(Data for processing)

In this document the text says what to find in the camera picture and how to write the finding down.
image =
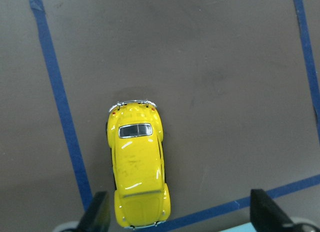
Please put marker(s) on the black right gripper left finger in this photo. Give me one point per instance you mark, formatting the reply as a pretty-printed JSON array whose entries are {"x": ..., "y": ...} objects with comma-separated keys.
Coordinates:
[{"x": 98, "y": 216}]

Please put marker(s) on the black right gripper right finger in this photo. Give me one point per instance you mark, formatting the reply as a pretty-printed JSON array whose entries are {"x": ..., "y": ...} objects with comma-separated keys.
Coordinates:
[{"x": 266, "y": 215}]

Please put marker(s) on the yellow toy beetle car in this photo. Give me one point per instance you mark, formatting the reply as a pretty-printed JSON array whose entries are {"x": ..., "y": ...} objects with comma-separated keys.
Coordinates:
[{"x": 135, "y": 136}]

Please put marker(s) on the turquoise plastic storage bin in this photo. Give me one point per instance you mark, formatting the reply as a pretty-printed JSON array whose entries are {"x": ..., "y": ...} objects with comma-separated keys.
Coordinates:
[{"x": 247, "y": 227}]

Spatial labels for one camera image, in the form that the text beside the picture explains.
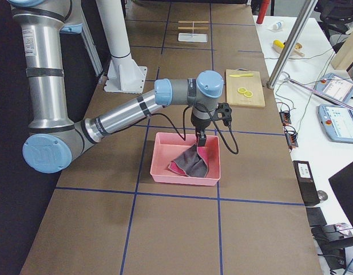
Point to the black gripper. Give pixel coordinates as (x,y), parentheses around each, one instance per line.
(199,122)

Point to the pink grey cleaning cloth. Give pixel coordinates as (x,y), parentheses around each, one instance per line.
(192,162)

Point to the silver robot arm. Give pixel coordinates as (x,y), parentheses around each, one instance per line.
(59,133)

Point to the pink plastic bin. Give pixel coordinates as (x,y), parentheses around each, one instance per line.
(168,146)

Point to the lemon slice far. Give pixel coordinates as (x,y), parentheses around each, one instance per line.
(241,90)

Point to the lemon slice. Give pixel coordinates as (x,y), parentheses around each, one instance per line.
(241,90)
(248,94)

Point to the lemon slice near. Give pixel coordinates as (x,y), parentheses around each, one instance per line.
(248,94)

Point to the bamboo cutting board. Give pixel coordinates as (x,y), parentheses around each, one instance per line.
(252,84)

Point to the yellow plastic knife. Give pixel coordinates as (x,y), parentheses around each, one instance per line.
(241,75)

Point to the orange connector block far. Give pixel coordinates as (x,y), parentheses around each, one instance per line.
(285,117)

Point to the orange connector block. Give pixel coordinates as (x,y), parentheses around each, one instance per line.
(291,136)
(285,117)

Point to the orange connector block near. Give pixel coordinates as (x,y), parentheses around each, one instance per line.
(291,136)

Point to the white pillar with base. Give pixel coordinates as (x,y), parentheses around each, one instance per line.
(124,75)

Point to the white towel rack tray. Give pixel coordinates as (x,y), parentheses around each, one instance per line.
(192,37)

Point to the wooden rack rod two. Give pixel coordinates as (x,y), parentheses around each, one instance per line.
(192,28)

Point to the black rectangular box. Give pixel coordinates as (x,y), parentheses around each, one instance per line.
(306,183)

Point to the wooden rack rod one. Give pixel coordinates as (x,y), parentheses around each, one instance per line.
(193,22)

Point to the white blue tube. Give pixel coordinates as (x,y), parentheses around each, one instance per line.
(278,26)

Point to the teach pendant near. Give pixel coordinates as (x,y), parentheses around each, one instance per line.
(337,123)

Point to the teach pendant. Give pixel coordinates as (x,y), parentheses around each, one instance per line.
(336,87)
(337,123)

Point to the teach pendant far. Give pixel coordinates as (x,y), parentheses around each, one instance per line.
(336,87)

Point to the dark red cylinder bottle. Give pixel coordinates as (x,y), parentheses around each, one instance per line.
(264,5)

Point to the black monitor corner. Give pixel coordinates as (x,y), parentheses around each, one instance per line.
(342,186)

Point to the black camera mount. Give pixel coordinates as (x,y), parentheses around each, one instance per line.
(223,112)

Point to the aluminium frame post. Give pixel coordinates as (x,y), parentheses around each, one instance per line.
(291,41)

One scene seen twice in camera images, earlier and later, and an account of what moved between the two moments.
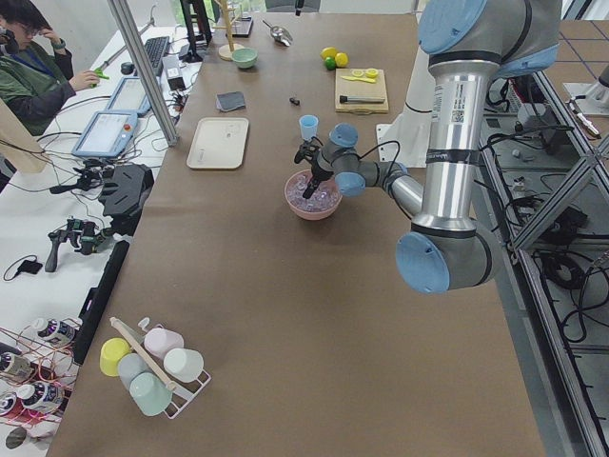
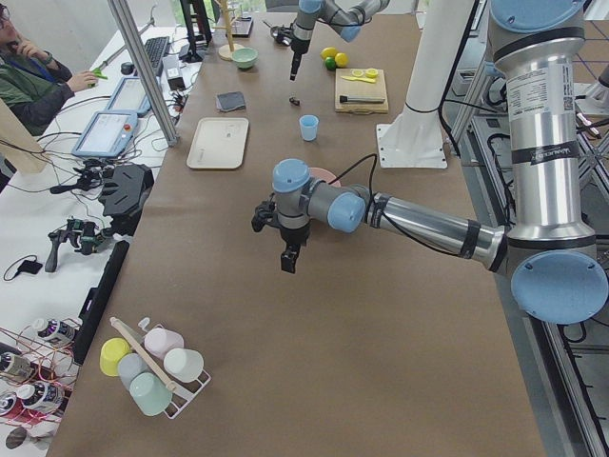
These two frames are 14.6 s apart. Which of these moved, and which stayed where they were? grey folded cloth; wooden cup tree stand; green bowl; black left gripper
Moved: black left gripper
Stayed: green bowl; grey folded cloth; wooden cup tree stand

(End Data for processing)

What the task asks |
Go through the data and show every line where "picture" occurs.

Exercise result |
In this document the text says what to find in the camera picture and how to write the finding down.
Spatial labels for one camera image, in the form that the text beside the picture explains.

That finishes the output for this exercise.